WORK TASK
Range to reproduce from the entries below: the line with "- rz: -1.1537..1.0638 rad", the line with "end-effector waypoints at", and every line in between. Give them exactly and give nothing else.

(Items listed in a dataset)
_____
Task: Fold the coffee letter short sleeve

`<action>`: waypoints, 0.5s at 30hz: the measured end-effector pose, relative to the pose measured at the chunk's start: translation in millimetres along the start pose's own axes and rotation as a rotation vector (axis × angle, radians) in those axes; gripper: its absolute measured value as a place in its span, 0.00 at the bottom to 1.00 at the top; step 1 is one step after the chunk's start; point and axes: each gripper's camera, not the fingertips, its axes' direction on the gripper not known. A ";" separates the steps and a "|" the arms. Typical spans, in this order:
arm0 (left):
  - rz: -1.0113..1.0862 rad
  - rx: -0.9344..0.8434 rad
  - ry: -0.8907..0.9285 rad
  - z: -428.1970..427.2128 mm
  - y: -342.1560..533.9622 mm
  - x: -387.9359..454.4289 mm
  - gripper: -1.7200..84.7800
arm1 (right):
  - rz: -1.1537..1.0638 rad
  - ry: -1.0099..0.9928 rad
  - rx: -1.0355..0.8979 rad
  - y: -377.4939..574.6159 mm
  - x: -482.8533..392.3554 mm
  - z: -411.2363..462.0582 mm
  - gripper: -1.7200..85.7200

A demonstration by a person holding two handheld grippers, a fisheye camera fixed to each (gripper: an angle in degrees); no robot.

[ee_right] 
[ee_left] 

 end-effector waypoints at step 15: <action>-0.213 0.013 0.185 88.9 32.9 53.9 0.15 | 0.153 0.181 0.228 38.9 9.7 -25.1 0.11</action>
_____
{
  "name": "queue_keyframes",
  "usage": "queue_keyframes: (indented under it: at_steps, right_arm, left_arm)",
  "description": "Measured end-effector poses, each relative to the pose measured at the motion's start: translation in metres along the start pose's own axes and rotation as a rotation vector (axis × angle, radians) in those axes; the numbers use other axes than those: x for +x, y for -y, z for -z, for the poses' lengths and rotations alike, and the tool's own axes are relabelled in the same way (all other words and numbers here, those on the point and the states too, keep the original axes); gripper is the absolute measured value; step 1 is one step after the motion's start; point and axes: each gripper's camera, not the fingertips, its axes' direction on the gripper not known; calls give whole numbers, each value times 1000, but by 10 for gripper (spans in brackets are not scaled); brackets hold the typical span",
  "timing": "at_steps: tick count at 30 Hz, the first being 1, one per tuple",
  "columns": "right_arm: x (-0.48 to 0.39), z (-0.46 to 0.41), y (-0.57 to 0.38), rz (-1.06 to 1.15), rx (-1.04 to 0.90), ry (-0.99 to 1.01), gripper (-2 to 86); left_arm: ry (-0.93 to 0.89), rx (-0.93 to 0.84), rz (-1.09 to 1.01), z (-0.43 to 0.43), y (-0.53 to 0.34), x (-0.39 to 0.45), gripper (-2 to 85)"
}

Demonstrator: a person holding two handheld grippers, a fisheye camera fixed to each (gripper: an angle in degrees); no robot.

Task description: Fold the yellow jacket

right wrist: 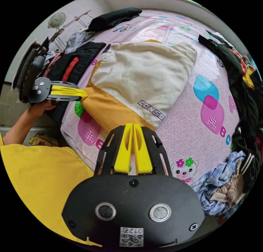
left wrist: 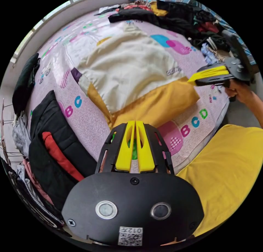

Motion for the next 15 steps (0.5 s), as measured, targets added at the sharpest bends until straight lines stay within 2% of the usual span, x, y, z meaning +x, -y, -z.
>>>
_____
SOLUTION
  - rz: -1.1537..1.0638 rad
  - ry: -1.0099..0.9928 rad
  - rx: -1.0355..0.8979 rad
  - y: -377.4939..574.6159 mm
  - x: -482.8533..392.3554 mm
  - z: -411.2363..462.0582 mm
  - gripper: -1.7200..85.7200

A demonstration by a person holding two handheld grippers, a fisheye camera fixed to each (gripper: an angle in degrees); no robot.

[ee_right] 
[ee_left] 

 end-effector waypoints at step 15: <action>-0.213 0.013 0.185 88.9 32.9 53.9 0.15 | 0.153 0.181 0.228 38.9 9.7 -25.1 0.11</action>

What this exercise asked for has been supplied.